Wednesday, December 28, 2011

A Year With Thomas Merton - Christmas Day



I Heard and Believed


I am finally reading Vladimir Lossky's fine book La Vision de Dieu, which reminds me that the best thing that has come out of the Second Vatican Council is the Declaration on Ecumenism, particularly on oriental theology. If it were a matter of choosing between "contemplation" and "eschatology," there is no question that I am, and would always be, committed entirely to the latter. Here in the hermitage, returning necessarily to beginnings, I know where my beginning was, having the Name and the Godhead of Christ preached in Corpus Christi Church. I heard and believed. And I believe that He has called me freely, out of pure mercy, to His love and salvation, and that at the end (to which all is directed by Him) I shall see Him after I have put off my body in death and have risen together with Him. And that at the last day "all flesh shall see the salvation of God."

What this means is that my faith is an eschatological faith, not merely a means of penetrating the mystery of the divine presence, resting in Him now.
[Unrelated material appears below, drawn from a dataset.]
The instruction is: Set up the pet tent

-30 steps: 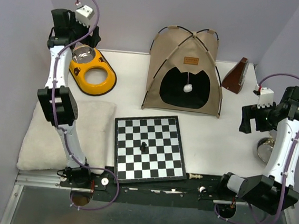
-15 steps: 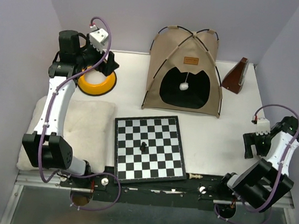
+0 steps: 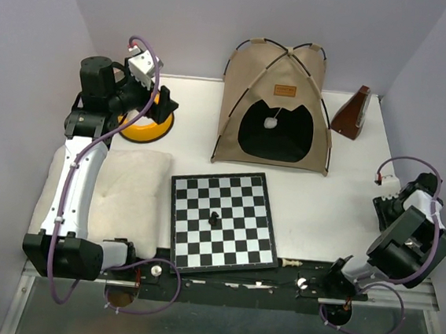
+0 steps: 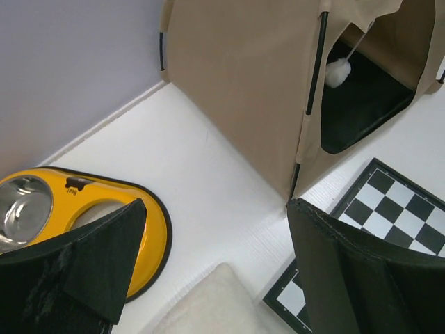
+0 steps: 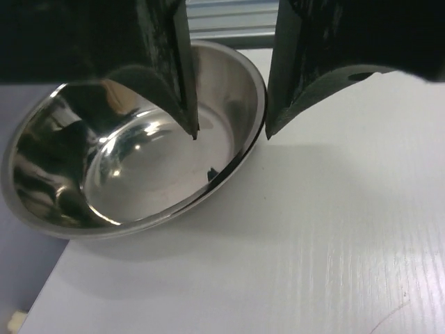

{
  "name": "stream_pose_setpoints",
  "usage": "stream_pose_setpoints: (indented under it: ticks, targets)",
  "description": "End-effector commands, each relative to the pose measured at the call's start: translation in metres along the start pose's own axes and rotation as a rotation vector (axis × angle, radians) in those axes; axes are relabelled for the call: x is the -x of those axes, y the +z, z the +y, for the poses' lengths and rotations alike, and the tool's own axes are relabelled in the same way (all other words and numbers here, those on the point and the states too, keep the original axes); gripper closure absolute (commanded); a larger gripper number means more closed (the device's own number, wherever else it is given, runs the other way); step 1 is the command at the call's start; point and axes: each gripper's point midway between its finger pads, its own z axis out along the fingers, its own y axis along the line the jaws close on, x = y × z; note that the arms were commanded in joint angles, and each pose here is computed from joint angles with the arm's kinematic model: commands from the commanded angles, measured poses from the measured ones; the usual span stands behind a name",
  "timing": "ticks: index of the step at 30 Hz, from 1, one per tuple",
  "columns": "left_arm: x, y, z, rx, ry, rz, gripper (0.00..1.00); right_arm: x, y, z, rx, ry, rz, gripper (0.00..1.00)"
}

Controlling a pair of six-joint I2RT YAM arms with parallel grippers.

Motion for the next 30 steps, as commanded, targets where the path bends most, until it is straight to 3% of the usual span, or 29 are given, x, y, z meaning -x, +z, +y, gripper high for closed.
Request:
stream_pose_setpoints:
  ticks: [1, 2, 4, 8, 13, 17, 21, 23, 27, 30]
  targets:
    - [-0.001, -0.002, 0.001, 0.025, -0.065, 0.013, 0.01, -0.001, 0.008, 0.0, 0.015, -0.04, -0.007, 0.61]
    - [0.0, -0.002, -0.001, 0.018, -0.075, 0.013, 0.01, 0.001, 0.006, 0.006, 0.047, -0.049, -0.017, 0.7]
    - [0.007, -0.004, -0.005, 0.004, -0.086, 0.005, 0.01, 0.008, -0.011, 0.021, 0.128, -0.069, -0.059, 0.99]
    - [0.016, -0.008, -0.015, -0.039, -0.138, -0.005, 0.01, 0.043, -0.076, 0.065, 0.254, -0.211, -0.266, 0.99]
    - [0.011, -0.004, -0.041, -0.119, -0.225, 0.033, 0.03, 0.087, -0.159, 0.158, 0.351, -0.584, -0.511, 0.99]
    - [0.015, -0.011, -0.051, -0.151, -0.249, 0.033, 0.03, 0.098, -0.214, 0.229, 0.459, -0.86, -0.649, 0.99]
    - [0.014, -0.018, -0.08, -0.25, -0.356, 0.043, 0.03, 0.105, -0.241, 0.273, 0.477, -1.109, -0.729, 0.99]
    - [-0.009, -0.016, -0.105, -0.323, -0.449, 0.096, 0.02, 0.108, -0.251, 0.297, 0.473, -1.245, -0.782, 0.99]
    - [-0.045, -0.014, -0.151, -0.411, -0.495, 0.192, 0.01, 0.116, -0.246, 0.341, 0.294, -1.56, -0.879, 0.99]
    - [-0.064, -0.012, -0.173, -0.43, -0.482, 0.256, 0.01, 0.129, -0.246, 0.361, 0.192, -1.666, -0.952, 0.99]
Yet because my faith is eschatological it is also contemplative, for I am even now in the Kingdom and I can even now "see" something of the glory of the Kingdom and praise Him who is King. I would be foolish, then, if I lived blindly, putting all "seeing" off until some imagined fulfillment (for my present seeing is the beginning of a real and unimaginable fulfillment!). Thus contemplation and eschatology are one in Christian faith and in surrender to Christ. They complete each other and intensify each other. It is by contemplation and love that I can best prepare myself for the eschatological vision--and best help all the Church, and all men, to journey toward it.

December 22, 1964, V.181-82

1 comment:

  1. I am struck by how incredibly widely read Merton was.

    I love his notion of eschatology and the connection he makes between it and contemplative prayer.